***** DATA SUPPLIED
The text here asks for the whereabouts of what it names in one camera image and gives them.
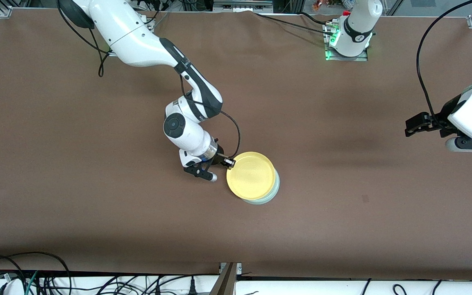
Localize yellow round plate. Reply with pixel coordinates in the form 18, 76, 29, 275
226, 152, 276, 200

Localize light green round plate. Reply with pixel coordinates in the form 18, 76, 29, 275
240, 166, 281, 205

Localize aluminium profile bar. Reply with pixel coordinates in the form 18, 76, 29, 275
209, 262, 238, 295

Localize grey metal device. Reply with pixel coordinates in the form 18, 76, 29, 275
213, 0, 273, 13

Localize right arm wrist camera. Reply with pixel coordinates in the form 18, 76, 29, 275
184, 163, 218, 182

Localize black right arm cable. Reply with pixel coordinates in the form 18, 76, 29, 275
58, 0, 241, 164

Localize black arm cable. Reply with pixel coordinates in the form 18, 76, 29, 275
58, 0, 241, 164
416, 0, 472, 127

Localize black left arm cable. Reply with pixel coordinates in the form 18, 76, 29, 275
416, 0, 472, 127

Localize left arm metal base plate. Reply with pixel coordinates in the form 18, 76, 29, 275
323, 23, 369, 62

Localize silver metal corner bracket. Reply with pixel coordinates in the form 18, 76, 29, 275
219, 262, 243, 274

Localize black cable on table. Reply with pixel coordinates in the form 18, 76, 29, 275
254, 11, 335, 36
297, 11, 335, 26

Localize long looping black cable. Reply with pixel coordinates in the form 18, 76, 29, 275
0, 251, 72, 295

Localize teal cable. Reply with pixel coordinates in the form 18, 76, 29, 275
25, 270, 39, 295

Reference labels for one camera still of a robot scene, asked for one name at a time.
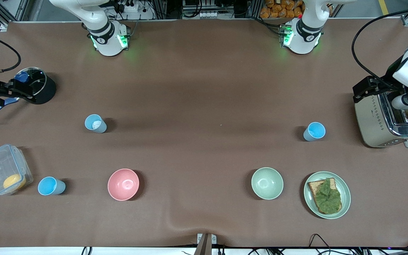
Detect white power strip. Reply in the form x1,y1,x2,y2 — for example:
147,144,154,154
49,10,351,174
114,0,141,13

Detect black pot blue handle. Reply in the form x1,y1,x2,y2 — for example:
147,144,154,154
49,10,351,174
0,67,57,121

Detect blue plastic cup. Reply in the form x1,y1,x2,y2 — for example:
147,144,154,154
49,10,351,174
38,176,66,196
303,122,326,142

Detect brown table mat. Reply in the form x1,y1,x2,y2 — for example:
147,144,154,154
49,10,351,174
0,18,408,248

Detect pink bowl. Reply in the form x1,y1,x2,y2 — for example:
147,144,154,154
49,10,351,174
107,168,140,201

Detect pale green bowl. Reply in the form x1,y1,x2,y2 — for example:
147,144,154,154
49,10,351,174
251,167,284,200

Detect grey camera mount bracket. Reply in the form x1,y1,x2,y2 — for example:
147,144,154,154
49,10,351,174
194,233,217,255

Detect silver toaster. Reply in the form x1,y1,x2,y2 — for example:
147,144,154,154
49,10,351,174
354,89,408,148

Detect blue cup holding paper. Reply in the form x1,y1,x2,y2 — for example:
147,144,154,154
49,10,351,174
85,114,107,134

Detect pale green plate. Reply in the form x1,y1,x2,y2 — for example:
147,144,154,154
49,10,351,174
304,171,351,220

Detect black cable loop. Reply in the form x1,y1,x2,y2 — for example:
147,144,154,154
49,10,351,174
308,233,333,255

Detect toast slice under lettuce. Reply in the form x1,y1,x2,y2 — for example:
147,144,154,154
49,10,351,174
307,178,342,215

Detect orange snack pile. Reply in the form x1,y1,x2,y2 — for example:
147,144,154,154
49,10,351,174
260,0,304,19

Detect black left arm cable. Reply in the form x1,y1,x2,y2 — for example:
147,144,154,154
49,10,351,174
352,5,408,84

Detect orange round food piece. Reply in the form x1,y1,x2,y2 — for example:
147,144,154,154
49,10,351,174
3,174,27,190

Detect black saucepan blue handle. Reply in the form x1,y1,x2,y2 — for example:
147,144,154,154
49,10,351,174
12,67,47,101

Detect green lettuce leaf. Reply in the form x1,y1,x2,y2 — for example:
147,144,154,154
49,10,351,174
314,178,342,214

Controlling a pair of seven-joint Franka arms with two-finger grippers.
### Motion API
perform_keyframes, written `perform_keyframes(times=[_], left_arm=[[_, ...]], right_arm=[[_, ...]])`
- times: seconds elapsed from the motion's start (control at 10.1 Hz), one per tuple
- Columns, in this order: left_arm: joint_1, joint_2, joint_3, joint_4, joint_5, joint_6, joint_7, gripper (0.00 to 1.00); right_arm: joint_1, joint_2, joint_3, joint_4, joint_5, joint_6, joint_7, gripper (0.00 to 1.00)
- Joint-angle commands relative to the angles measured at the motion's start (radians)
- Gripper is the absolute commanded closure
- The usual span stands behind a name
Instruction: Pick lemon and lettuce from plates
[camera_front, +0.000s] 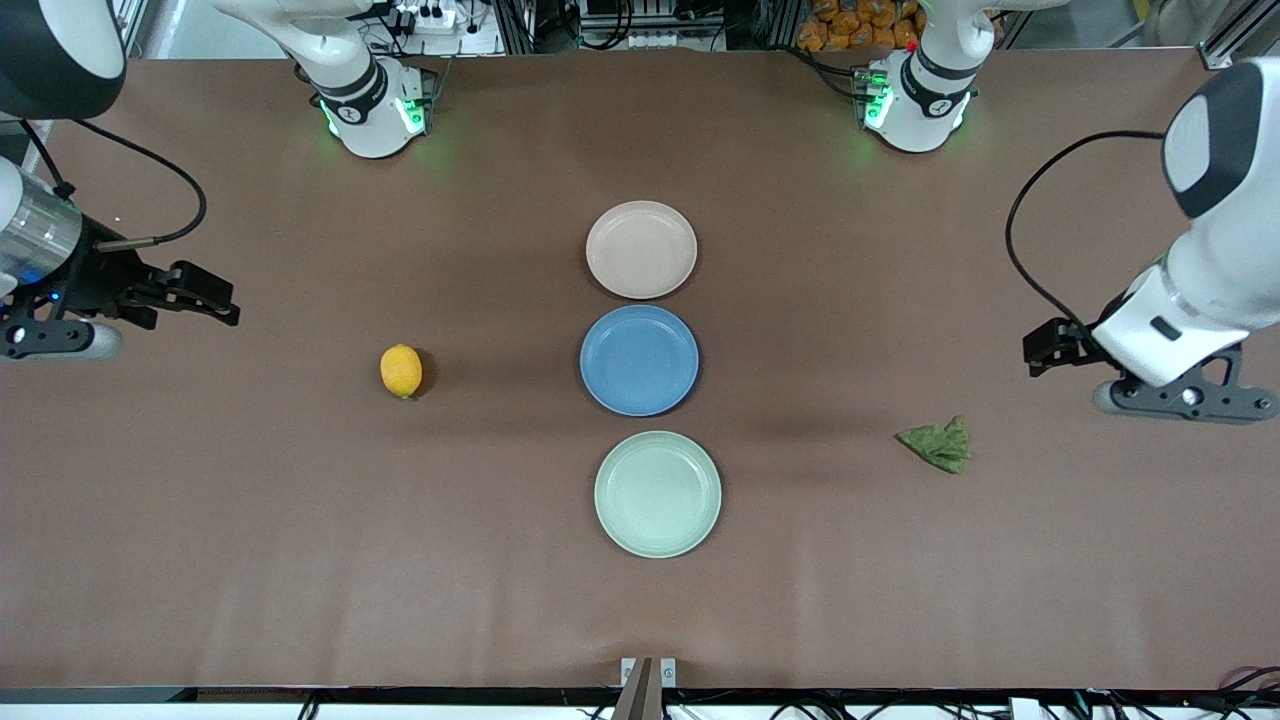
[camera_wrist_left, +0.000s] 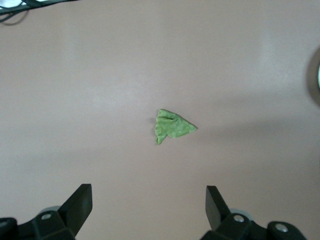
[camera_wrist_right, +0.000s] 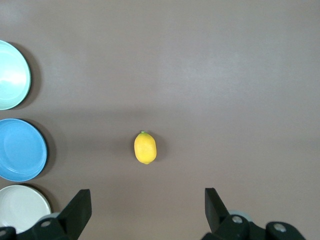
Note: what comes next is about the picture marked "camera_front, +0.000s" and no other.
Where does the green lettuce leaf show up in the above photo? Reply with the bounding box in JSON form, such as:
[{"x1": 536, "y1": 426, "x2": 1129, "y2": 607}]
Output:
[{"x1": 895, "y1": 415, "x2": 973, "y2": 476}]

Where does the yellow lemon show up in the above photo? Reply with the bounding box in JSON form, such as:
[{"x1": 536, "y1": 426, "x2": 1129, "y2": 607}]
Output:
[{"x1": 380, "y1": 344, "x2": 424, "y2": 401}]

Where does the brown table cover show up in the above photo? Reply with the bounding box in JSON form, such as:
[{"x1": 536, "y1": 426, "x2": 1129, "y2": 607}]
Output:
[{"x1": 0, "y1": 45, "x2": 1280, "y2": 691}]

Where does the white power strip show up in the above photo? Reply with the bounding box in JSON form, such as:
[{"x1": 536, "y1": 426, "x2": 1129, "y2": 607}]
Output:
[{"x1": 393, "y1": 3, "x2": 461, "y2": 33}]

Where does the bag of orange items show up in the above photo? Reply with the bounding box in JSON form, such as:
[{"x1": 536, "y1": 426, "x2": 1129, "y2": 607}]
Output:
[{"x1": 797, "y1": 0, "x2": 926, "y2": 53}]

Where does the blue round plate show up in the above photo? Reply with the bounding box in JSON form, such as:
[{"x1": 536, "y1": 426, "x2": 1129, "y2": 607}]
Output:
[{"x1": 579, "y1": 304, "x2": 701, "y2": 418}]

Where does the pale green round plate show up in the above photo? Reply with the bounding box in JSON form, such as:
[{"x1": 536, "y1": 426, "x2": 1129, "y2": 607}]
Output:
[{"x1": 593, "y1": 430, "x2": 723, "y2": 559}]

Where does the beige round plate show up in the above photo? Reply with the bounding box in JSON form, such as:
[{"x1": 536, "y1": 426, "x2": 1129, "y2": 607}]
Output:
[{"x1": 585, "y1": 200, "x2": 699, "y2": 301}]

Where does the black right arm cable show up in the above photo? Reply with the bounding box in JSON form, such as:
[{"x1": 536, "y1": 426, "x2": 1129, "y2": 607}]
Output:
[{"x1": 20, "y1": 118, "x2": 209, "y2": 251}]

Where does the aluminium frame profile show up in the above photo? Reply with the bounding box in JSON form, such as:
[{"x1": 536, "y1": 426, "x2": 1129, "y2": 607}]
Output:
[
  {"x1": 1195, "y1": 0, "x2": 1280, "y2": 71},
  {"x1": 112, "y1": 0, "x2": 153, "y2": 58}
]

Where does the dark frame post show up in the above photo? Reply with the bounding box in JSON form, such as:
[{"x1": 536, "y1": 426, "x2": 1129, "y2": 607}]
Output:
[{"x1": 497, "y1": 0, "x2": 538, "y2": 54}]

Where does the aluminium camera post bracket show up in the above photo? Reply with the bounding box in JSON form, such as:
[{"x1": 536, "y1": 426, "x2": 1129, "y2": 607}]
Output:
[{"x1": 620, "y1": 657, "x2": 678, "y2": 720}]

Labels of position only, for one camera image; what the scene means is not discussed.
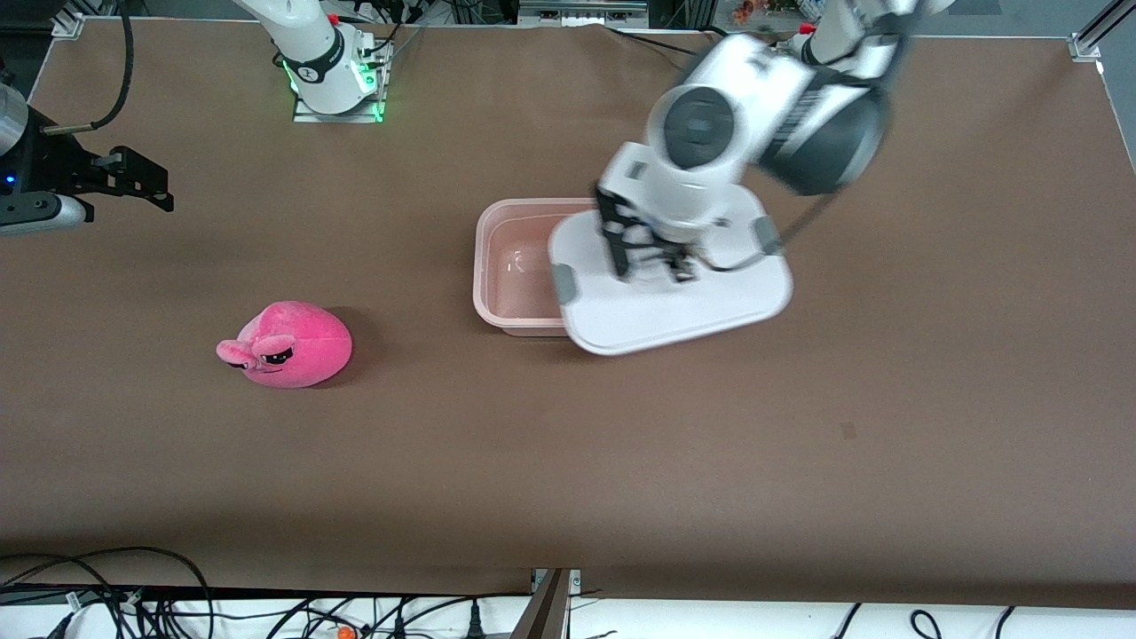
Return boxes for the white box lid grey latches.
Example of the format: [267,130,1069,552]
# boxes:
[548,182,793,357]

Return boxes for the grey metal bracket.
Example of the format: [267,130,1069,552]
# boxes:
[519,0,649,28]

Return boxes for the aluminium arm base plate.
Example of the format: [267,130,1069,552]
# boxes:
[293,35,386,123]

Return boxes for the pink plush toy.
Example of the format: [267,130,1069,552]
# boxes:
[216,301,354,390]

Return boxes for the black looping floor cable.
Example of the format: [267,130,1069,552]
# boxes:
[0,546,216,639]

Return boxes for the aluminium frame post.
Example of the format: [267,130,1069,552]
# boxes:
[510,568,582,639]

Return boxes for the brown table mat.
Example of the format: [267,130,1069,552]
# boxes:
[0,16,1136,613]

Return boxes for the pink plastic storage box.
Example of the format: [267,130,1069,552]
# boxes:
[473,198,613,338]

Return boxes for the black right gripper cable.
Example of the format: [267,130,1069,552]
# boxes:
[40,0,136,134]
**********
• [THE TASK] Only the lines from the one containing "Return boxes for the grey metal bracket." through the last line of the material should be returned, each one exactly as written.

• [ANSWER BELOW]
Return boxes for the grey metal bracket.
Example of the format: [267,130,1069,552]
# boxes:
[519,0,649,28]

Return boxes for the aluminium arm base plate.
Example of the format: [267,130,1069,552]
# boxes:
[293,35,386,123]

Return boxes for the pink plush toy.
Example of the format: [267,130,1069,552]
# boxes:
[216,301,354,390]

Return boxes for the black looping floor cable.
Example of the format: [267,130,1069,552]
# boxes:
[0,546,216,639]

Return boxes for the aluminium frame post.
Example of the format: [267,130,1069,552]
# boxes:
[510,568,582,639]

Return boxes for the brown table mat.
Example of the format: [267,130,1069,552]
# boxes:
[0,16,1136,613]

Return boxes for the pink plastic storage box.
Example of the format: [267,130,1069,552]
# boxes:
[473,198,613,338]

Return boxes for the black right gripper cable.
Example of the format: [267,130,1069,552]
# boxes:
[40,0,136,134]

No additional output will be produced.